À la dernière minute, une exception a été prévue pour les indépendants qui ne travaillent pas dans une entreprise et qui souhaitent acheter ou louer une voiture hybride rechargeable en 2026.
Qui achète quoi ?
Le choix de la voiture dépend de plusieurs facteurs tels que les préférences personnelles, le budget et le statut social. Dans le cas des médecins généralistes et des médecins spécialistes, les politiques publiques contribuent à déterminer ce choix. Dans notre pays, la fiscalité automobile diffère selon la région où l'on vit et travaille, et il est conseillé de demander l'avis d'un consultant indépendant. Dans notre cas, il s'agit de Dieter Quartier de Car-Matchers. Une consultation avec un tel conseiller coûte entre deux et trois cents euros, mais peut rapidement rapporter un avantage financier de plusieurs milliers d'euros.
Depuis le 1er janvier 2026, un nouveau régime de déduction fiscale est en vigueur. Il stipule qu'une voiture de société achetée ou louée doit être totalement exempte d'émissions de CO2 pour pouvoir bénéficier d'une déduction fiscale sur les frais de voiture. En pratique, cela signifie que la voiture doit être 100 % électrique ou à hydrogène.

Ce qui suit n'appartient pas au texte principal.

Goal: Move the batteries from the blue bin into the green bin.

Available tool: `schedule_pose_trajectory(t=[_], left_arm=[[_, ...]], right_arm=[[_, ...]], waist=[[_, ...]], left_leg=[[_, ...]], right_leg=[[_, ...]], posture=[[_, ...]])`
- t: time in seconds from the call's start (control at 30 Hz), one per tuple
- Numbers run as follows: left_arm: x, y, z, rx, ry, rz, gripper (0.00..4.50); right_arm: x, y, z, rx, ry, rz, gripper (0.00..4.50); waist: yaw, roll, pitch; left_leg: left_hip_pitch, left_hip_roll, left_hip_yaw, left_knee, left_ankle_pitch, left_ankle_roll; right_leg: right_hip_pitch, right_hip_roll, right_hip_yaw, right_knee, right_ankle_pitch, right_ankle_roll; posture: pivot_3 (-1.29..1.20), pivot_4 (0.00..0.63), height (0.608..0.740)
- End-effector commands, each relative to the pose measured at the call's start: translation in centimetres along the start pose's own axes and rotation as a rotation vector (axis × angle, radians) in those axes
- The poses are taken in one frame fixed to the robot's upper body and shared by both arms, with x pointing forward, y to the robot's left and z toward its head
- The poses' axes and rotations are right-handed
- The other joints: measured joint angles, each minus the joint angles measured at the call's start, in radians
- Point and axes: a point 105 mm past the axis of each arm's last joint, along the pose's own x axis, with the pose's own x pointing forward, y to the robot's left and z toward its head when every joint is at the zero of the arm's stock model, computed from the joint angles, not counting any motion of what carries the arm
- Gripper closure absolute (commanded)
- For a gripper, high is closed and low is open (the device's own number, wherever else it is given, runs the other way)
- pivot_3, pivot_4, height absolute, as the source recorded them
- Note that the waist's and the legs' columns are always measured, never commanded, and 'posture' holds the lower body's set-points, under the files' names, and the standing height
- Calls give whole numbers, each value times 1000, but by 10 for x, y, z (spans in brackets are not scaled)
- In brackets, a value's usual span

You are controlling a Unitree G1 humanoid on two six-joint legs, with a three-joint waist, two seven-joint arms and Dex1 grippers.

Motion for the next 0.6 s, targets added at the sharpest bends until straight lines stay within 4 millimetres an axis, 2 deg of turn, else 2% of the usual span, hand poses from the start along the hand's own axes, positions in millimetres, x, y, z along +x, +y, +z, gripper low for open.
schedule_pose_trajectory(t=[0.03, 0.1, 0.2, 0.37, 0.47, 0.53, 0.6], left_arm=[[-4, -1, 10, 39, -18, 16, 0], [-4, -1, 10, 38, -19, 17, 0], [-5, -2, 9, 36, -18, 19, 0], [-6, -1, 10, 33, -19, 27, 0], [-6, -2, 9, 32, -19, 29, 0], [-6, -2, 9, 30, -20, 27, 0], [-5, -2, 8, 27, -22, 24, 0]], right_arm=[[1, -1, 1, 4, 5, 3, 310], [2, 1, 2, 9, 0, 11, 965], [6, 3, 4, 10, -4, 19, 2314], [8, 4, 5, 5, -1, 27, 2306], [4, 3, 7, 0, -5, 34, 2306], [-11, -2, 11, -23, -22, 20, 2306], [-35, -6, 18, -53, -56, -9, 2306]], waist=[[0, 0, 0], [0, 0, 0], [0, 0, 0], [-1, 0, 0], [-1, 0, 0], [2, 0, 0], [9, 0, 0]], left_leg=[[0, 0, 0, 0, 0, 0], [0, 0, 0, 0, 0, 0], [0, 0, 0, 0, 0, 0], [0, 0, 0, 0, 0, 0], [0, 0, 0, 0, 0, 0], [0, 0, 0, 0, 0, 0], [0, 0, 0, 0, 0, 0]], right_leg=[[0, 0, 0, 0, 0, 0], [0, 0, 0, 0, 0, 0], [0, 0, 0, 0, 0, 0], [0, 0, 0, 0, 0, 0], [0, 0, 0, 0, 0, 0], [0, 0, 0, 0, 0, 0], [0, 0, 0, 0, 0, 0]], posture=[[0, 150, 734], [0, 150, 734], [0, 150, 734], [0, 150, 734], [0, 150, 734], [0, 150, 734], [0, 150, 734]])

Contre toute attente, le gouvernement a prévu, à la dernière minute, une exception pour les indépendants qui ne travaillent pas dans une entreprise et qui souhaitent acheter ou louer un véhicule hybride rechargeable en 2026.
Le nouveau régime fait une distinction entre les véhicules hybrides rechargeables qui répondent à la norme Euro 6e bis et ceux qui n'y répondent pas. Dans le premier cas, le véhicule hybride rechargeable est déductible selon la formule 120 % - (0,5 % x [émissions de CO2]) si votre voiture émet au maximum 50 g/km. En pratique, vous bénéficiez alors d'une déductibilité de 95 à 100 %.
Si votre voiture émet entre 51 et 75 g/km, vous retombez sur un taux forfaitaire de 75 %. Le même taux s'applique aux véhicules hybrides rechargeables qui ne répondent pas à la nouvelle norme et émettent au maximum 50 g/km. L'électricité est toujours déductible à 100 %, quelles que soient les émissions de CO2; le carburant, par contre, n'est plus déductible.
Bien entendu, d'autres facteurs déterminent le coût final de votre voiture. Par exemple, l'utilisation de votre voiture, le kilométrage, le style de conduite et le modèle ont un impact qu'il ne faut pas sous-estimer. « Certains se demandent également s'il est judicieux d'utiliser une voiture électrique comme batterie domestique », explique Dieter Quartier, qui précise que la réponse à cette question dépend de plusieurs facteurs.
En résumé, toute personne ayant l'intention d'acheter ou de louer une nouvelle voiture de société ferait bien de demander l'avis d'un expert. Économiser sur les mauvais postes de dépenses pourrait vous coûter cher.